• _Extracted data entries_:

******************************

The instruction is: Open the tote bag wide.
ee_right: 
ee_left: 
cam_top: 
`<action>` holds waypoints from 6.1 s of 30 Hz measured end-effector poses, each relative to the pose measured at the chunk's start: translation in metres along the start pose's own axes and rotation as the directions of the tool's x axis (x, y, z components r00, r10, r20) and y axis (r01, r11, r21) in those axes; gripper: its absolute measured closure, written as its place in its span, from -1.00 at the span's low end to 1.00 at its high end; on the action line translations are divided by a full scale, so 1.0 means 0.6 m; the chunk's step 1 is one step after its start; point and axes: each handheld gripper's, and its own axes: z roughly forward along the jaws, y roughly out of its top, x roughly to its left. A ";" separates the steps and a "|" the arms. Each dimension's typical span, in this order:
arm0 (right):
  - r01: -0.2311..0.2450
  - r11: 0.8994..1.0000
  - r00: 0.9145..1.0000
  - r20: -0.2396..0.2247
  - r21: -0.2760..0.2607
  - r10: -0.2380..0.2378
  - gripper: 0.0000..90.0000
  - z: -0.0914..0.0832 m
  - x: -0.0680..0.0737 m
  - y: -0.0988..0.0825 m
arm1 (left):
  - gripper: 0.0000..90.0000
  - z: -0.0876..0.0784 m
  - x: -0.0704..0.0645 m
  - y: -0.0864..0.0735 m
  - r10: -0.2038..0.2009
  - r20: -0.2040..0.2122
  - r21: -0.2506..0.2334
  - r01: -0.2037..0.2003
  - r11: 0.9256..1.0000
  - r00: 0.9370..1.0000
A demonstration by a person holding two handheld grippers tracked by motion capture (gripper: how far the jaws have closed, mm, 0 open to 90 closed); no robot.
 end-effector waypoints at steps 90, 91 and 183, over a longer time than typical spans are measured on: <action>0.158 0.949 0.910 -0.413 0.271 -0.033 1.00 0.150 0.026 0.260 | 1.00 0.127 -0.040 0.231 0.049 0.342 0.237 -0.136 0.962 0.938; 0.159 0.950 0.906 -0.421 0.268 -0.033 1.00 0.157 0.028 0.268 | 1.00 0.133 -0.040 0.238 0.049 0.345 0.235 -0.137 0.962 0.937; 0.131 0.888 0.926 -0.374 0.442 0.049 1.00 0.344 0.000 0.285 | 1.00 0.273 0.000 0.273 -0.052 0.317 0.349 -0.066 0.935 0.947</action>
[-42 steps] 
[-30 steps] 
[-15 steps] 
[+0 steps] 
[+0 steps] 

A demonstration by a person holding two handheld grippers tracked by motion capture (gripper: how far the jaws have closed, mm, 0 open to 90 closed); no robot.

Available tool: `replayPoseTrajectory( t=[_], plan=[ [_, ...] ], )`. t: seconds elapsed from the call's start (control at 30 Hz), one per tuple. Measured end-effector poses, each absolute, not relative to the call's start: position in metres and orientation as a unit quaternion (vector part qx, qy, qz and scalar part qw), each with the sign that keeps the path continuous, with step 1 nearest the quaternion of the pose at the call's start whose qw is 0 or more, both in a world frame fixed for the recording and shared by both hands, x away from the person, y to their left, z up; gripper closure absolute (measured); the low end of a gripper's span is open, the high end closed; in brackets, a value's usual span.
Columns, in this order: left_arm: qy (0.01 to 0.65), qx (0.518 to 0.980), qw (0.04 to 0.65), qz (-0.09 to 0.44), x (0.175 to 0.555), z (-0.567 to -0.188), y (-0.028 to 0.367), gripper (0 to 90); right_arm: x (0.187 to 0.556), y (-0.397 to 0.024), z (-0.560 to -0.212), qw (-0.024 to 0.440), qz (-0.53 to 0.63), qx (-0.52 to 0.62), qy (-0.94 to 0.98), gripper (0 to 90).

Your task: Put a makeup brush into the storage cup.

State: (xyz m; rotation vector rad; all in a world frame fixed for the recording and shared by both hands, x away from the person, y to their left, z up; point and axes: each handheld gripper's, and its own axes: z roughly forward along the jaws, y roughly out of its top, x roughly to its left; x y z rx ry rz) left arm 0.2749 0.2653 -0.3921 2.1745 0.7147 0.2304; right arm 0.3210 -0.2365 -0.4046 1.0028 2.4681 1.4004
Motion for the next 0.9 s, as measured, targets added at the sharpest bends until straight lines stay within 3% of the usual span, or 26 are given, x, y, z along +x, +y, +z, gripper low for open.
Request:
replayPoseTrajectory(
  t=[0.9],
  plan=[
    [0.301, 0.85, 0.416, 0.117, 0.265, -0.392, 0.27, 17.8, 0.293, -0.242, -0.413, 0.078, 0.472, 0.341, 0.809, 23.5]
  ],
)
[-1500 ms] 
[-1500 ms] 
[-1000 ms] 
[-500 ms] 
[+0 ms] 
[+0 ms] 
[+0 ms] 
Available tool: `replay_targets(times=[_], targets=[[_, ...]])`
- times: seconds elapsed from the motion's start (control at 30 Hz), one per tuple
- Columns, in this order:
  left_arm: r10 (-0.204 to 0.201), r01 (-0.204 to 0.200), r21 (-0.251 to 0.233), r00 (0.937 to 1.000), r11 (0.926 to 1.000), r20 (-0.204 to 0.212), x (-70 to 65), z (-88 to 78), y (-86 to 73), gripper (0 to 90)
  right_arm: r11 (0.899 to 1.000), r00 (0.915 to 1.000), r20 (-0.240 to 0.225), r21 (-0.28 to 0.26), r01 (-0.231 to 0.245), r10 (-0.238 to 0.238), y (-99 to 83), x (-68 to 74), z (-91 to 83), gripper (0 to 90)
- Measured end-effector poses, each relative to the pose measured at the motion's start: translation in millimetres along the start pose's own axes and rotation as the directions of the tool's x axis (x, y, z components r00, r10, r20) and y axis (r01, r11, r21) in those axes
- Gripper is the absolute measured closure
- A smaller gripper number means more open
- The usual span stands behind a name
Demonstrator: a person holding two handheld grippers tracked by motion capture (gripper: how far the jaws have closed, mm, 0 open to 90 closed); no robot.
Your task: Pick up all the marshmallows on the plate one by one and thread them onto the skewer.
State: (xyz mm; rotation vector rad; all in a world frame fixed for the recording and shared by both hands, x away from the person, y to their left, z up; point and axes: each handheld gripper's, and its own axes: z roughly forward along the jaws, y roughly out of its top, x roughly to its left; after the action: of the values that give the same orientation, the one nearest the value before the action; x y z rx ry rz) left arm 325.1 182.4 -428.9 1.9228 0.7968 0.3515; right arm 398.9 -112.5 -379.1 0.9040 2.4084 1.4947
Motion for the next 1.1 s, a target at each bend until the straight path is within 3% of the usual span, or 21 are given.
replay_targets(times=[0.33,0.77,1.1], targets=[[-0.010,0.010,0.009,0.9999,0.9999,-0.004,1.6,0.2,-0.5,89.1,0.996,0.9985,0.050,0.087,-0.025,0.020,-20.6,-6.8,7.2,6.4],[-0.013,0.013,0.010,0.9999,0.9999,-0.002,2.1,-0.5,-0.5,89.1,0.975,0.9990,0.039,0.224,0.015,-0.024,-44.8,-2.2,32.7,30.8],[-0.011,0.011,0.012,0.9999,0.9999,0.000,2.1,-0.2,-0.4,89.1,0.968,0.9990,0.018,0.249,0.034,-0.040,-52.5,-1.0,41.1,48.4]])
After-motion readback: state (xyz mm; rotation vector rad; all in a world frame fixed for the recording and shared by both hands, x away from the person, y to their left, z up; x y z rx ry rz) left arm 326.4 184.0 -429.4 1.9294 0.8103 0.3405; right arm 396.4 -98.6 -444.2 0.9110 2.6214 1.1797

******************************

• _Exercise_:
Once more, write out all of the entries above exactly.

• _Response to this exercise_:
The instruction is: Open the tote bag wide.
ee_right: 
ee_left: 
cam_top: 
`<action>` holds waypoints from 6.1 s of 30 Hz measured end-effector poses, each relative to the pose measured at the chunk's start: translation in metres along the start pose's own axes and rotation as the directions of the tool's x axis (x, y, z components r00, r10, r20) and y axis (r01, r11, r21) in those axes; gripper: its absolute measured closure, written as its place in its span, from -1.00 at the span's low end to 1.00 at its high end; on the action line translations are divided by a full scale, so 1.0 means 0.6 m; the chunk's step 1 is one step after its start; point and axes: each handheld gripper's, and its own axes: z roughly forward along the jaws, y roughly out of its top, x roughly to its left. A ";" separates the steps and a "|" the arms. Each dimension's typical span, in this order:
arm0 (right):
  - r01: -0.2311..0.2450
  - r11: 0.8994..1.0000
  - r00: 0.9145..1.0000
  - r20: -0.2396..0.2247
  - r21: -0.2760..0.2607
  - r10: -0.2380..0.2378
  - gripper: 0.0000..90.0000
  - z: -0.0914..0.0832 m
  - x: -0.0680..0.0737 m
  - y: -0.0988..0.0825 m
arm1 (left):
  - gripper: 0.0000..90.0000
  - z: -0.0876..0.0784 m
  - x: -0.0704..0.0645 m
  - y: -0.0864..0.0735 m
  - r10: -0.2038..0.2009
  - r20: -0.2040..0.2122
  - r21: -0.2506..0.2334
  - r01: -0.2037..0.2003
  - r11: 0.9256..1.0000
  - r00: 0.9370..1.0000
A demonstration by a person holding two handheld grippers tracked by motion capture (gripper: how far the jaws have closed, mm, 0 open to 90 closed); no robot.
 end-effector waypoints at steps 90, 91 and 183, over a longer time than typical spans are measured on: <action>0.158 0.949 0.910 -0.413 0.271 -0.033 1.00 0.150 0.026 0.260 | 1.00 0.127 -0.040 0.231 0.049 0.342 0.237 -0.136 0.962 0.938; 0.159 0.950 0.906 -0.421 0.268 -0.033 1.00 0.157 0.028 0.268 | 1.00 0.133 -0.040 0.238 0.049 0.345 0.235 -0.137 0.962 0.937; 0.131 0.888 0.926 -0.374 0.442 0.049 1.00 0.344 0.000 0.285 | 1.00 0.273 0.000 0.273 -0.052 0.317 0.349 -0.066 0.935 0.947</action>
[-42 steps] 
[-30 steps] 
[-15 steps] 
[+0 steps] 
[+0 steps] 

A demonstration by a person holding two handheld grippers tracked by motion capture (gripper: how far the jaws have closed, mm, 0 open to 90 closed); no robot.

Available tool: `replayPoseTrajectory( t=[_], plan=[ [_, ...] ], )`. t: seconds elapsed from the call's start (control at 30 Hz), one per tuple. Measured end-effector poses, each absolute, not relative to the call's start: position in metres and orientation as a unit quaternion (vector part qx, qy, qz and scalar part qw), each with the sign that keeps the path continuous, with step 1 nearest the quaternion of the pose at the call's start whose qw is 0 or more, both in a world frame fixed for the recording and shared by both hands, x away from the person, y to their left, z up; gripper closure absolute (measured); the low end of a gripper's span is open, the high end closed; in brackets, a value's usual span.
Columns, in this order: left_arm: qy (0.01 to 0.65), qx (0.518 to 0.980), qw (0.04 to 0.65), qz (-0.09 to 0.44), x (0.175 to 0.555), z (-0.567 to -0.188), y (-0.028 to 0.367), gripper (0 to 90); right_arm: x (0.187 to 0.556), y (-0.397 to 0.024), z (-0.560 to -0.212), qw (-0.024 to 0.440), qz (-0.53 to 0.63), qx (-0.52 to 0.62), qy (-0.94 to 0.98), gripper (0 to 90).

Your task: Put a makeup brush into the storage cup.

State: (xyz m; rotation vector rad; all in a world frame fixed for the recording and shared by both hands, x away from the person, y to their left, z up; point and axes: each handheld gripper's, and its own axes: z roughly forward along the jaws, y roughly out of its top, x roughly to its left; x y z rx ry rz) left arm 0.2749 0.2653 -0.3921 2.1745 0.7147 0.2304; right arm 0.3210 -0.2365 -0.4046 1.0028 2.4681 1.4004
Motion for the next 0.9 s, as measured, targets added at the sharpest bends until straight lines stay within 3% of the usual span, or 26 are given, x, y, z along +x, +y, +z, gripper low for open.
Request:
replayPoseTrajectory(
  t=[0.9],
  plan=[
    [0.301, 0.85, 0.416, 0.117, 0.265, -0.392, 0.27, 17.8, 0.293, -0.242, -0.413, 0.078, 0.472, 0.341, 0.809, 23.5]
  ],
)
[-1500 ms] 
[-1500 ms] 
[-1000 ms] 
[-500 ms] 
[+0 ms] 
[+0 ms] 
[+0 ms] 
Available tool: `replay_targets(times=[_], targets=[[_, ...]])`
- times: seconds elapsed from the motion's start (control at 30 Hz), one per tuple
- Columns, in this order:
  left_arm: r10 (-0.204 to 0.201), r01 (-0.204 to 0.200), r21 (-0.251 to 0.233), r00 (0.937 to 1.000), r11 (0.926 to 1.000), r20 (-0.204 to 0.212), x (-70 to 65), z (-88 to 78), y (-86 to 73), gripper (0 to 90)
  right_arm: r11 (0.899 to 1.000), r00 (0.915 to 1.000), r20 (-0.240 to 0.225), r21 (-0.28 to 0.26), r01 (-0.231 to 0.245), r10 (-0.238 to 0.238), y (-99 to 83), x (-68 to 74), z (-91 to 83), gripper (0 to 90)
- Measured end-effector poses, each relative to the pose measured at the motion's start: translation in millimetres along the start pose's own axes and rotation as the directions of the tool's x axis (x, y, z components r00, r10, r20) and y axis (r01, r11, r21) in those axes
- Gripper is the absolute measured closure
- A smaller gripper number means more open
- The usual span stands behind a name
Demonstrator: a person holding two handheld grippers tracked by motion capture (gripper: how far the jaws have closed, mm, 0 open to 90 closed); no robot.
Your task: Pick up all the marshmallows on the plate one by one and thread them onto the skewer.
State: (xyz mm; rotation vector rad; all in a world frame fixed for the recording and shared by both hands, x away from the person, y to their left, z up; point and axes: each handheld gripper's, and its own axes: z roughly forward along the jaws, y roughly out of its top, x roughly to its left; after the action: of the values that give the same orientation, the one nearest the value before the action; x y z rx ry rz) left arm 325.1 182.4 -428.9 1.9228 0.7968 0.3515; right arm 398.9 -112.5 -379.1 0.9040 2.4084 1.4947
Motion for the next 1.1 s, a target at each bend until the straight path is within 3% of the usual span, or 21 are given.
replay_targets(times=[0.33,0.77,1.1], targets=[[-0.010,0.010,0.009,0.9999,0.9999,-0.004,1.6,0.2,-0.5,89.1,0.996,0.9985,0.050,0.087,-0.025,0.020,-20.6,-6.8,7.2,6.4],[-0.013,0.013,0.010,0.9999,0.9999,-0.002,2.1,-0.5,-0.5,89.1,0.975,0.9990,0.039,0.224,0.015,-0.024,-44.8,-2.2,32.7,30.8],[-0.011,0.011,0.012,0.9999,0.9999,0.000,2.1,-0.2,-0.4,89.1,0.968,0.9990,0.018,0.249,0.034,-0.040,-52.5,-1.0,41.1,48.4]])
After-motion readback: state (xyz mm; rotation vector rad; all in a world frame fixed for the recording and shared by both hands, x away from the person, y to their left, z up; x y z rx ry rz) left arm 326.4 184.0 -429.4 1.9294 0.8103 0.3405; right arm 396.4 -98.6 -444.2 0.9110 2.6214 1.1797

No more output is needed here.